TASK DESCRIPTION | Should a picture appear anywhere in the data, omit it and copy everything else exactly.

# # # # #

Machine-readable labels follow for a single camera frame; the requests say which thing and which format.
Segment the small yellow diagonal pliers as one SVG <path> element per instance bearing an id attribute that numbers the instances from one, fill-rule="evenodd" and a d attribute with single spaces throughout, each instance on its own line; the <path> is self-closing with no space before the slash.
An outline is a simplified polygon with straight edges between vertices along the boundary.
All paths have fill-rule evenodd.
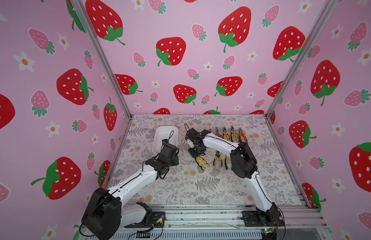
<path id="1" fill-rule="evenodd" d="M 215 153 L 215 157 L 214 157 L 214 161 L 213 161 L 214 168 L 217 168 L 217 163 L 220 163 L 220 169 L 222 169 L 223 161 L 222 161 L 221 154 L 220 154 L 219 151 L 216 151 L 216 153 Z"/>

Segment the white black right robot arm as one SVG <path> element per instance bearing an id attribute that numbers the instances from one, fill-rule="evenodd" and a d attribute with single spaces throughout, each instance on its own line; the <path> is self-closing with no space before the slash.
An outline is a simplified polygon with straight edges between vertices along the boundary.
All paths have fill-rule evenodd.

# # # # #

PROBLEM SOLUTION |
Machine-readable labels follow for a single camera frame; the requests say which thing and which format.
Segment the small yellow diagonal pliers as one SVG <path> element per instance bearing an id attribute that numbers the instances from one, fill-rule="evenodd" and a d attribute with single spaces throughout, each instance on its own line; the <path> is self-closing with no space before the slash.
An outline is a simplified polygon with straight edges between vertices along the boundary.
All paths have fill-rule evenodd.
<path id="1" fill-rule="evenodd" d="M 215 153 L 215 157 L 214 157 L 214 161 L 213 161 L 214 168 L 217 168 L 217 163 L 220 163 L 220 169 L 222 169 L 223 161 L 222 161 L 221 154 L 220 154 L 219 151 L 216 151 L 216 153 Z"/>

Segment the white black right robot arm as one SVG <path> element per instance bearing an id attribute that numbers the instances from one, fill-rule="evenodd" and a d attribute with single spaces throughout, each instance on its own line; the <path> is self-closing with no space before the slash.
An outline is a simplified polygon with straight edges between vertices along the boundary.
All paths have fill-rule evenodd.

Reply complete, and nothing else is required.